_EXERCISE DIRECTIONS_: Repeat each record below exactly, omitting whatever pictures appear in it.

_SOURCE MATERIAL_:
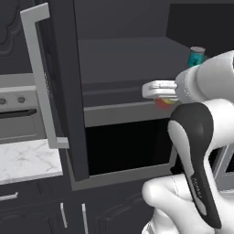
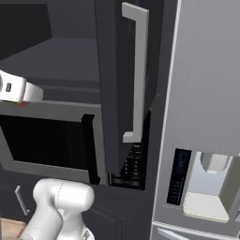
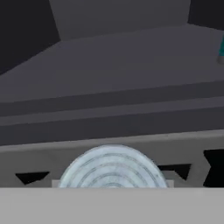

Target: Restock the canned food cabinet by taking the new fresh canned food from the counter and placing it in the cabinet. Then, take the old canned food from the cabinet and place it on the counter.

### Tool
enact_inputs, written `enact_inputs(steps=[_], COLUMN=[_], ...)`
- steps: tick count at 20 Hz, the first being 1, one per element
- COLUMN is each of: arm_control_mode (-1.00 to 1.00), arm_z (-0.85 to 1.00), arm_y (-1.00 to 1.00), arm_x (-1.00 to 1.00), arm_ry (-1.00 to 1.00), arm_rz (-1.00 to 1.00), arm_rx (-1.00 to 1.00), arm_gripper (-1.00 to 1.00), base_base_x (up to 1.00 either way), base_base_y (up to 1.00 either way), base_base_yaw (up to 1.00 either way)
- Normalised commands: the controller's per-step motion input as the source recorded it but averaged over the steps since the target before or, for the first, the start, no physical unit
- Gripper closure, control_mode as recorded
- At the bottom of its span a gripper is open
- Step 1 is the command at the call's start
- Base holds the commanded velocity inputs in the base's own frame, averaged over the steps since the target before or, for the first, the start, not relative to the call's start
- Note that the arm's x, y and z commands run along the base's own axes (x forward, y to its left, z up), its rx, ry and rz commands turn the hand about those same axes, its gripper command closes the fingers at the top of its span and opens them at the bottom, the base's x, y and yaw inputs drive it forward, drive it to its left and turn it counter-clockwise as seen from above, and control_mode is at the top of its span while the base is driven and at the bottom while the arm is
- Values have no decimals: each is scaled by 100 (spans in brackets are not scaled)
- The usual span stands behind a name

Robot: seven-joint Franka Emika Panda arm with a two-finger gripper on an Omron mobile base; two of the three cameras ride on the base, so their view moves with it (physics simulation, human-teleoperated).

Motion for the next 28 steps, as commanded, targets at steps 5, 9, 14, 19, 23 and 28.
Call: enact_inputs(steps=[5, 9, 14, 19, 23, 28], arm_control_mode=[-100, -100, -100, -100, -100, -100], arm_z=[78, -2, -28, -32, -7, -15], arm_y=[0, 1, 0, 0, 0, 0], arm_x=[83, 98, 81, 71, 79, 69], arm_ry=[-18, 1, 7, 8, 3, 1], arm_rz=[-9, 0, 0, 0, 0, 0], arm_rx=[0, -3, -8, -10, -3, 0], arm_gripper=[100, 100, 100, 100, 100, 100], base_base_x=[0, 0, 0, 0, 0, 0], base_base_y=[0, 0, 0, 0, 0, 0], base_base_yaw=[0, 0, 0, 0, 0, 0])
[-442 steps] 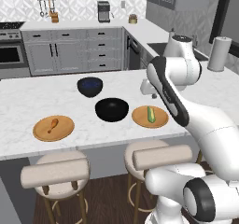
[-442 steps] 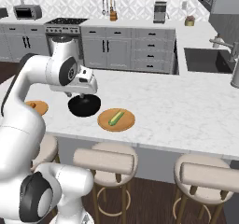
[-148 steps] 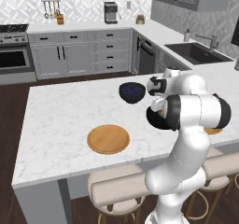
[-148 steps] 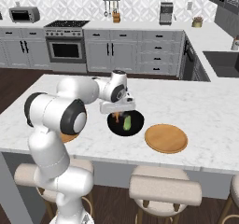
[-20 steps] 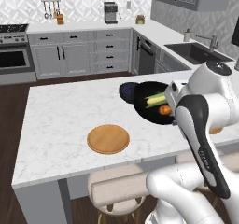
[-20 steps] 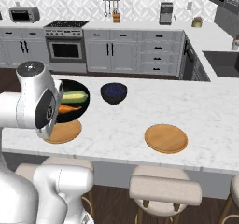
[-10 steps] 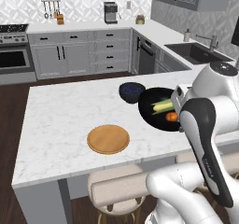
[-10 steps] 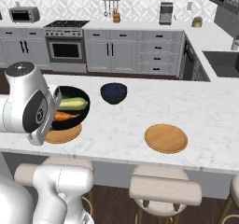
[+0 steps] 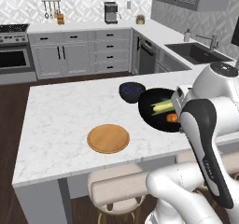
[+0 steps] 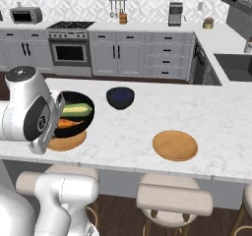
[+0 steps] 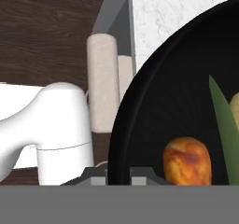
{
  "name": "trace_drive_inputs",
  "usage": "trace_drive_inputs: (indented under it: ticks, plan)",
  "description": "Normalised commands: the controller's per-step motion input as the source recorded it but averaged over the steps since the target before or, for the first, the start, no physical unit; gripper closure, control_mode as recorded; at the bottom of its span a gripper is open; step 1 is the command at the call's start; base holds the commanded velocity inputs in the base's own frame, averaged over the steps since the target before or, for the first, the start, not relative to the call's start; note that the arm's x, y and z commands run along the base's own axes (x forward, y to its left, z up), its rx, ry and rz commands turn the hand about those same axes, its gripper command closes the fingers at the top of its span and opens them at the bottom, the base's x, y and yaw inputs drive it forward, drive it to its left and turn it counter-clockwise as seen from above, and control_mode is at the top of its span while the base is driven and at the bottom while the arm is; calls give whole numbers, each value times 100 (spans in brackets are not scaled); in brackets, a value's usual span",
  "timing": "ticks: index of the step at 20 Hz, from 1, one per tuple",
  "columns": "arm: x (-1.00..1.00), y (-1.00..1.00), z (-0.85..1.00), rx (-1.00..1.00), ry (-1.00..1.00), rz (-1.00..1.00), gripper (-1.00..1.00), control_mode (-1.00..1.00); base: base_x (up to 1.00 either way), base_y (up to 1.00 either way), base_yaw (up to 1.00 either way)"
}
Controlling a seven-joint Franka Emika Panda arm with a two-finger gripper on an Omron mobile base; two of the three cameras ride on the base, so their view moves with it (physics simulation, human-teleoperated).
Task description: Pick the chicken drumstick and corn from their plates and place them in the bowl. Then put the bowl in the fridge.
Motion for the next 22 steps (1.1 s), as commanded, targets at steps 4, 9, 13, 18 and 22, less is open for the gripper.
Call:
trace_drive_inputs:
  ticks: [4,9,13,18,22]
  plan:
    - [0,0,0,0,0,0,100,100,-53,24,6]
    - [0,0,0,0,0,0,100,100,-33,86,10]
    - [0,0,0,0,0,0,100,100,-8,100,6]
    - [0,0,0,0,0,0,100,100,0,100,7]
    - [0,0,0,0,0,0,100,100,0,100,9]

_FINAL ANSWER_:
Target: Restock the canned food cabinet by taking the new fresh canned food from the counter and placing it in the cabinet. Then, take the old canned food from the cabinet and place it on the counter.

### Tool
enact_inputs, written `enact_inputs(steps=[_], COLUMN=[_], ...)`
- steps: tick count at 20 Hz, the first being 1, one per element
- COLUMN is each of: arm_control_mode (-1.00 to 1.00), arm_z (-0.85 to 1.00), arm_y (-1.00 to 1.00), arm_x (-1.00 to 1.00), arm_ry (-1.00 to 1.00), arm_rz (-1.00 to 1.00), arm_rx (-1.00 to 1.00), arm_gripper (-1.00 to 1.00), base_base_x (up to 1.00 either way), base_base_y (up to 1.00 either way), base_base_yaw (up to 1.00 either way)
- Normalised commands: the controller's per-step motion input as the source recorded it but averaged over the steps since the target before or, for the first, the start, no physical unit
- Gripper closure, control_mode as recorded
- At the bottom of its span a gripper is open
- Step 1 is the command at the call's start
- Base holds the commanded velocity inputs in the base's own frame, averaged over the steps since the target before or, for the first, the start, not relative to the call's start
- Note that the arm's x, y and z commands run along the base's own axes (x forward, y to its left, z up), its rx, ry and rz commands turn the hand about those same axes, its gripper command closes the fingers at the top of its span and opens them at the bottom, the base's x, y and yaw inputs drive it forward, drive it to its left and turn it counter-clockwise as seen from above, and control_mode is at the top of its span while the base is driven and at the bottom while the arm is
- Values have no decimals: each is scaled by 100 (spans in brackets are not scaled)
- The usual span stands behind a name

Robot: seven-joint Franka Emika Panda arm with a two-finger gripper on an Omron mobile base; two of the three cameras ride on the base, so their view moves with it (physics simulation, human-teleoperated).

Motion for the next 28 steps, as commanded, targets at steps 5, 9, 14, 19, 23 and 28.
Call: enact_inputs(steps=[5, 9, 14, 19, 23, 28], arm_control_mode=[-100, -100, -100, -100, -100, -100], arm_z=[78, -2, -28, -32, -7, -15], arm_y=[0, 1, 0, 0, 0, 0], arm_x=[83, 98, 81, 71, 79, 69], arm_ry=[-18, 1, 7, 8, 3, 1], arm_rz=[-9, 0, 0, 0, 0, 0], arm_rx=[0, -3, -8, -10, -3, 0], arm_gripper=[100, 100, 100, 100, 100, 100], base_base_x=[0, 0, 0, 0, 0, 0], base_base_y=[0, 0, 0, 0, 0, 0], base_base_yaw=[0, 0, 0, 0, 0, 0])
[-442 steps] 
[-442 steps] 
[-148 steps] 
[-148 steps] 
[-20 steps] 
[-20 steps] 
[-10 steps] 
[-10 steps] 
[+0 steps] 
[+0 steps] 
[+0 steps] 
{
  "name": "trace_drive_inputs",
  "usage": "trace_drive_inputs: (indented under it: ticks, plan)",
  "description": "Normalised commands: the controller's per-step motion input as the source recorded it but averaged over the steps since the target before or, for the first, the start, no physical unit; gripper closure, control_mode as recorded; at the bottom of its span a gripper is open; step 1 is the command at the call's start; base holds the commanded velocity inputs in the base's own frame, averaged over the steps since the target before or, for the first, the start, not relative to the call's start; note that the arm's x, y and z commands run along the base's own axes (x forward, y to its left, z up), its rx, ry and rz commands turn the hand about those same axes, its gripper command closes the fingers at the top of its span and opens them at the bottom, the base's x, y and yaw inputs drive it forward, drive it to its left and turn it counter-clockwise as seen from above, and control_mode is at the top of its span while the base is driven and at the bottom while the arm is; calls give whole numbers, each value times 100 (spans in brackets are not scaled); in brackets, a value's usual span",
  "timing": "ticks: index of the step at 20 Hz, from 1, one per tuple",
  "columns": "arm: x (-1.00..1.00), y (-1.00..1.00), z (-0.85..1.00), rx (-1.00..1.00), ry (-1.00..1.00), rz (-1.00..1.00), gripper (-1.00..1.00), control_mode (-1.00..1.00); base: base_x (up to 1.00 either way), base_y (up to 1.00 either way), base_yaw (up to 1.00 either way)"
}
Controlling a seven-joint Franka Emika Panda arm with a two-finger gripper on an Omron mobile base; two of the three cameras ride on the base, so their view moves with it (physics simulation, human-teleoperated).
Task description: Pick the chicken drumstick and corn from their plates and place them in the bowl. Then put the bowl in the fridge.
Motion for the next 22 steps (1.1 s), as commanded, targets at steps 4, 9, 13, 18 and 22, less is open for the gripper.
Call:
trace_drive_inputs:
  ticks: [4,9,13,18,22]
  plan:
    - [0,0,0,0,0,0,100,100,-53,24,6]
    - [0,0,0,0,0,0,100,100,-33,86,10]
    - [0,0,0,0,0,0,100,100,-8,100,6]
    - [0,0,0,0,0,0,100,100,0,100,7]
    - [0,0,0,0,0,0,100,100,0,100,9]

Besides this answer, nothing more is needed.